Location
- Market Lane Gateshead, Tyne and Wear, NE11 9NX England 54°57′01″N 1°39′12″W﻿ / ﻿54.95017°N 1.65346°W

Information
- Type: Community school
- Established: 1990 (present school)
- Local authority: Gateshead
- Department for Education URN: 108410 Tables
- Ofsted: Reports
- Gender: Coeducational
- Age: 11 to 18
- Enrolment: 900~
- Website: www.kingsmeadow.org.uk

= Kingsmeadow Community Comprehensive School =

Kingsmeadow Community Comprehensive School is a coeducational secondary school and sixth form based in Dunston, Metropolitan Borough of Gateshead, Tyne and Wear, England. It was opened in 1990 on the site of Dunston Comprehensive School, combining the existing Saltwell Senior High, Dunston Comprehensive and Hillhead Junior High schools. The school's name came from Kings Meadow Island in the Tyne, which was dredged away in the nineteenth century to allow large ships up the river. The school has been awarded specialist Business and Enterprise College status.

The school serves the communities of Dunston, Winlaton, Bensham, Lobley Hill, Team Valley and Swalwell.

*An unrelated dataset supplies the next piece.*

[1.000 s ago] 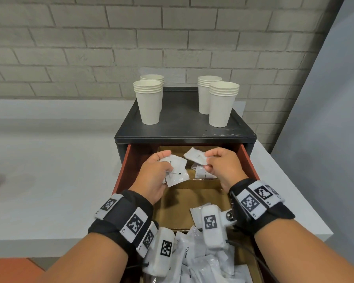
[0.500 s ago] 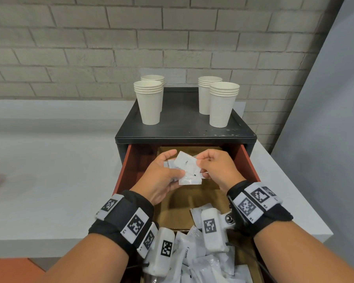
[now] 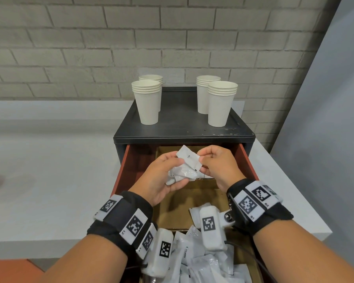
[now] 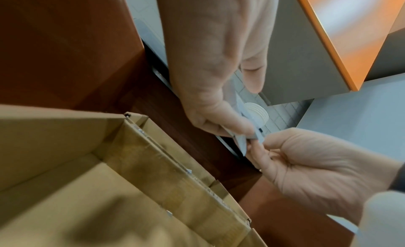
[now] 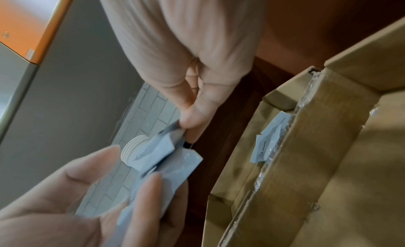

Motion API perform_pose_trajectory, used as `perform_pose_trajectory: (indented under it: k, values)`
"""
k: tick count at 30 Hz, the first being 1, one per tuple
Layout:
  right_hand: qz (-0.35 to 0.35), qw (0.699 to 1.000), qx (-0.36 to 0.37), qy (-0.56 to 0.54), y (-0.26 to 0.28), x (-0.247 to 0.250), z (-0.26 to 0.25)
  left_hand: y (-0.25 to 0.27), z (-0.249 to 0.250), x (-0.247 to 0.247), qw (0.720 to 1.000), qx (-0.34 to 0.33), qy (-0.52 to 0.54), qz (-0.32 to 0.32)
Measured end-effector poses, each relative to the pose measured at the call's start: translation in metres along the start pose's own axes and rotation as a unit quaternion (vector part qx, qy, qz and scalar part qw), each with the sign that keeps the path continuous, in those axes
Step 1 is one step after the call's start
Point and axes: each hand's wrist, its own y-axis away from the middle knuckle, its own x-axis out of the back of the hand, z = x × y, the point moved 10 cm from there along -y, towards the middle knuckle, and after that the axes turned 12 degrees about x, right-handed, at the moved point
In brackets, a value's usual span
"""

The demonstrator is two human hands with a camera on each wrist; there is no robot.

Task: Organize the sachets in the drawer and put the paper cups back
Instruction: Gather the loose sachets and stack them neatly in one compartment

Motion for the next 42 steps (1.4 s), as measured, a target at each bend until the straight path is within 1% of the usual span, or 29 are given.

Kingsmeadow won the DFES School Achievement Award in 2001, 2002 and 2003 and has a Life Long Learning Centre (LLLC).

In 2007, Kingsmeadow began construction of a new school building. The Duke of Kent visited on 20 March 2009 to officially open the new school building.

In 2009 the Speaker of the House of Commons, John Bercow visited the school.

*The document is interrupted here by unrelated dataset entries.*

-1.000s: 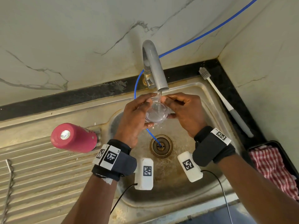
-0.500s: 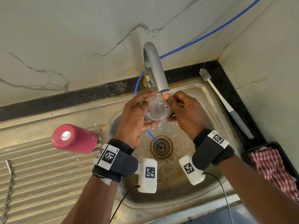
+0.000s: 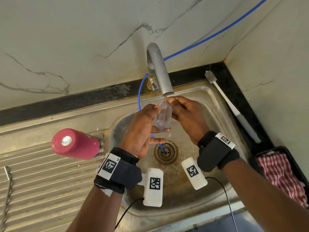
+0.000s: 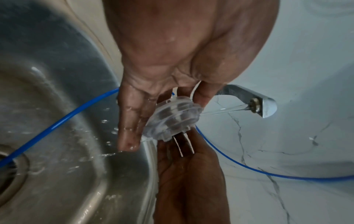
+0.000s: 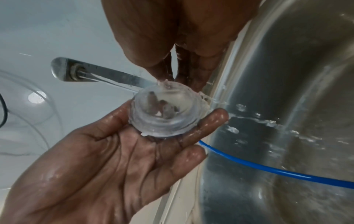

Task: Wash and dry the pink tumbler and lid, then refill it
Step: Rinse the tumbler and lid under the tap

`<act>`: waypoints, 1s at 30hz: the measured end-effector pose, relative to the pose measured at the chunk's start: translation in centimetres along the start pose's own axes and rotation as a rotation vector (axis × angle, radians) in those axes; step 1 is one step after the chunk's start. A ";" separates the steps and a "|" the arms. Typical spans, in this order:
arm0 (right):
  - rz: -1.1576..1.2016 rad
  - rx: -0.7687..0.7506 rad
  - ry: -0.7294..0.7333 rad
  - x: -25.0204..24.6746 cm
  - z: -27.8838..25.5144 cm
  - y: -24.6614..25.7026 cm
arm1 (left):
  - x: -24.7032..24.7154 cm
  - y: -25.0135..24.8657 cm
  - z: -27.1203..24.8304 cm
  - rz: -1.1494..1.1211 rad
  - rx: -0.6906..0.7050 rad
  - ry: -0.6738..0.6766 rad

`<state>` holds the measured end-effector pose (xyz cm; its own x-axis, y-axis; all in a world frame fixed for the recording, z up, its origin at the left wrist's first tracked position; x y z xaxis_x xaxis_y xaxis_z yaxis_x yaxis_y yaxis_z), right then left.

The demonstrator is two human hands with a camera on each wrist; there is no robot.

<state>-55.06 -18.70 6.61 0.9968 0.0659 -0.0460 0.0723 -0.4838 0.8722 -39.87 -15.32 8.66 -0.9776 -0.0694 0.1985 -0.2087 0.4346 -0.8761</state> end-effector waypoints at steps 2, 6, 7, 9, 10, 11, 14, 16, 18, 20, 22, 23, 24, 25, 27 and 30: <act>0.048 0.053 0.049 0.5 -0.6 0.2 | 0.1 -0.1 0.0 0.013 0.016 0.012; 0.030 0.036 0.058 0.8 -1.3 0.6 | 0.1 0.0 -0.3 0.028 0.054 0.029; 0.062 0.046 0.038 0.8 -1.3 0.9 | 0.2 0.0 -0.4 0.042 0.069 0.033; 0.106 0.079 0.012 1.1 -1.4 1.3 | 0.4 0.2 -0.6 0.071 0.107 0.028; 0.109 0.100 0.010 1.2 -1.3 1.5 | 0.5 0.3 -0.7 0.088 0.125 0.024; 0.102 0.119 0.015 1.3 -1.2 1.7 | 0.6 0.3 -0.8 0.110 0.136 0.018; 0.079 0.099 0.053 1.3 -0.9 1.5 | 0.7 0.1 -0.7 0.153 0.117 -0.019; 0.021 0.017 0.088 1.3 -1.0 1.0 | 0.6 -0.3 -0.6 0.130 0.097 -0.041; 0.008 -0.032 0.082 1.3 -1.2 0.8 | 0.7 -0.6 -0.7 0.124 0.107 -0.036; 0.018 -0.044 0.034 1.5 -1.2 0.9 | 0.8 -0.6 -0.8 0.133 0.131 -0.026; 0.042 -0.025 -0.028 1.5 -1.2 1.2 | 1.0 -0.2 -0.9 0.165 0.149 -0.005; 0.058 -0.005 -0.045 1.6 -1.2 1.4 | 1.1 0.0 -1.0 0.183 0.156 0.008; 0.074 0.022 -0.048 1.5 -1.1 1.5 | 1.2 0.2 -1.0 0.201 0.163 0.016; 0.095 0.062 -0.035 1.6 -1.1 1.6 | 1.2 0.3 -1.0 0.213 0.172 0.016; 0.119 0.162 0.035 1.6 -1.2 1.6 | 1.1 0.2 -1.1 0.208 0.180 -0.005; 0.088 0.169 0.109 1.1 -1.3 1.3 | 0.9 0.1 -1.1 0.182 0.152 -0.046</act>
<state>-53.97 -18.14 8.27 0.9905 0.1064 0.0877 -0.0011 -0.6303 0.7763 -40.75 -14.32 9.22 -0.9989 -0.0451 0.0142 -0.0273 0.3040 -0.9523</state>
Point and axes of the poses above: each hand's wrist, its own z-axis towards the middle knuckle, its own x-axis out of the palm, y = z × x, the point moved 1 cm from there along z, towards the middle knuckle, and after that the axes turned 14 degrees about x, right-handed, at the moved point
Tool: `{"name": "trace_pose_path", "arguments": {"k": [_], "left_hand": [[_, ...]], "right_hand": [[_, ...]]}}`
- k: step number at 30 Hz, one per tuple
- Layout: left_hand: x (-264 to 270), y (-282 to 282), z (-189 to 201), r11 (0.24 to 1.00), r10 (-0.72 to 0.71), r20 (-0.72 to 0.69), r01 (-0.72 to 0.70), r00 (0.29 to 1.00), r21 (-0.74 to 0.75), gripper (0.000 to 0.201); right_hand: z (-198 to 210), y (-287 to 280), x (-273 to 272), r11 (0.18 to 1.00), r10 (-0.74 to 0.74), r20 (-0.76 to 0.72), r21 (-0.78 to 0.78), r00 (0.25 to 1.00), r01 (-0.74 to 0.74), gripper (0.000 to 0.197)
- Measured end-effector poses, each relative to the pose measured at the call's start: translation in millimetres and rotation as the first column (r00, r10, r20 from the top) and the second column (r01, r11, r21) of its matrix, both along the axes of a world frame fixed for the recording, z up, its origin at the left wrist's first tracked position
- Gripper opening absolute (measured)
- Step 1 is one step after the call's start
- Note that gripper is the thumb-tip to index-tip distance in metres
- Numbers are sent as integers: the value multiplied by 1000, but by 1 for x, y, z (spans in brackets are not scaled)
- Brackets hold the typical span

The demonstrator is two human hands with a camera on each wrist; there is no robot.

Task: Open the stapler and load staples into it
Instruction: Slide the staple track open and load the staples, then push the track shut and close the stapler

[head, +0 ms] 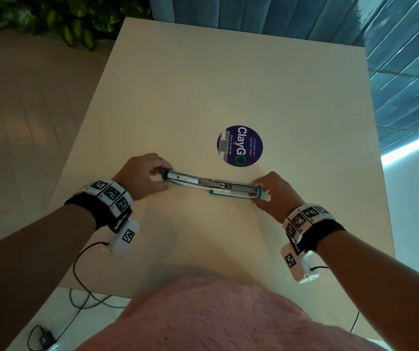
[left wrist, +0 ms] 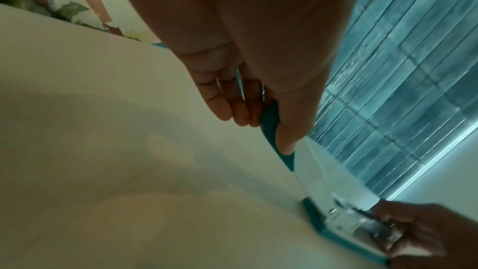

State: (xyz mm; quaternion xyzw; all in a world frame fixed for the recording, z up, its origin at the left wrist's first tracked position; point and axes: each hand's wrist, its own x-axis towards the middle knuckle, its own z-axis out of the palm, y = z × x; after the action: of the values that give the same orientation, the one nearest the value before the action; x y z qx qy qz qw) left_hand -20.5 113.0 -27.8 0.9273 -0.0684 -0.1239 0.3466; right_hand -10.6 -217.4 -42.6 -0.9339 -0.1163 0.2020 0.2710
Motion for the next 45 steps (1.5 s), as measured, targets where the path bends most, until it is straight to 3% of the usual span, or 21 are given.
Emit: {"name": "trace_pose_path", "arguments": {"k": [3, 7, 11, 17, 25, 28, 31, 34, 40, 45], "left_hand": [[5, -13, 26, 998, 11, 32, -9, 999, -57, 31], [17, -58, 49, 978, -178, 96, 186, 979, -90, 31], [26, -106, 40, 948, -291, 126, 303, 948, -95, 31], [28, -151, 7, 894, -443, 60, 436, 894, 101, 33], [28, -159, -2, 869, -473, 57, 456, 879, 191, 35], [28, -158, -1, 879, -461, 45, 450, 886, 157, 37], [25, -145, -1, 909, -415, 95, 408, 905, 81, 51], [22, -126, -4, 935, -344, 94, 331, 934, 125, 67], [17, -113, -17, 931, -322, -32, 322, 946, 173, 41], [19, -113, -19, 925, -330, -11, 326, 944, 194, 39]], "right_hand": [[-1, 0, 2, 1000, 17, -17, -10, 1000, -17, 36], [-4, -1, 5, 1000, 16, -35, -1, 999, -17, 38], [-4, -1, 6, 1000, 15, -43, -2, 999, -16, 37], [-4, 0, 8, 1000, 2, -64, -20, 998, -4, 36], [-6, -1, 8, 1000, 5, -52, -8, 999, -5, 37], [-7, -3, 8, 1000, 12, -49, 3, 999, -11, 39], [-9, -4, 8, 1000, 12, -36, 4, 999, -12, 40], [-10, -4, 7, 1000, 10, -30, 6, 999, -10, 43], [-11, -6, 8, 1000, 12, -49, -6, 999, -12, 45], [-8, -6, 7, 1000, 4, -57, 6, 998, -3, 46]]}}
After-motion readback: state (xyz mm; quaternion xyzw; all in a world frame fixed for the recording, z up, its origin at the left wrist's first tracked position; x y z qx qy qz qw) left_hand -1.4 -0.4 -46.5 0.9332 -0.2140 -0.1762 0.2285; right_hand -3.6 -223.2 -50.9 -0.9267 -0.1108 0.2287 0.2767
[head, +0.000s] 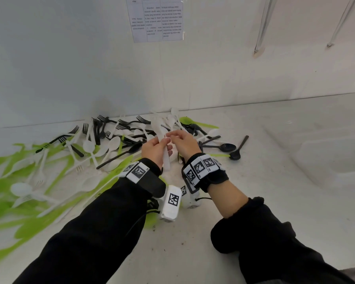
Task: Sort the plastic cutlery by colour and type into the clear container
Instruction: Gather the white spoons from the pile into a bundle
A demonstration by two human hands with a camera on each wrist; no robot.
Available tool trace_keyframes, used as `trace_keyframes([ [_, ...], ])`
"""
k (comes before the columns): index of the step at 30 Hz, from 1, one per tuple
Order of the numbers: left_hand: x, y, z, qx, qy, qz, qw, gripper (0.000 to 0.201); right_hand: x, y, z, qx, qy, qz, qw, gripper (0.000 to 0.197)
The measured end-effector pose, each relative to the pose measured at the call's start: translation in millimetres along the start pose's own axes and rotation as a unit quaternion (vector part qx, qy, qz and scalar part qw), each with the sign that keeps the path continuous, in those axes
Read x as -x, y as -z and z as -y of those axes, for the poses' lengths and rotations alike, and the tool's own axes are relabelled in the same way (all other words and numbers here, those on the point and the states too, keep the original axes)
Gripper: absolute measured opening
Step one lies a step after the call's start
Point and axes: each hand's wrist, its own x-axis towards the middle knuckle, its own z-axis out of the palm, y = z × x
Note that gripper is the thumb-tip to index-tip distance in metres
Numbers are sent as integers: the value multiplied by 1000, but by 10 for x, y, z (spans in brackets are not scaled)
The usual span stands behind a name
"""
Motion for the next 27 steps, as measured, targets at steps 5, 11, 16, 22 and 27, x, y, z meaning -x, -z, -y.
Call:
trace_keyframes([
  [5,-14,-67,56,-14,21,-17,1000,18,-339,320,-212,219,-90,-28,971,43],
  [11,-42,-114,160,-31,29,-20,999,16,-481,416,-261,320,-92,34,942,40],
  [16,-97,-139,204,-18,27,-19,999,16,-587,403,-330,384,-53,8,922,35],
  [22,-168,-141,202,-20,16,-14,1000,15,-639,531,-260,303,-110,-29,946,17],
  [27,-240,-77,210,-8,29,-29,999,14,-488,544,-86,146,-64,-69,985,49],
])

In March 2010 the school was inspected by Ofsted and deemed "good with outstanding features". In April 2015 the school was inspected by Ofsted and deemed "good" but "requires improvement". Key Stage 4 performance in 2015 saw 32% of students achieving 5+ A*-C GCSEs; significantly below the Gateshead local authority average of 58.1% and the national average of 53.8%.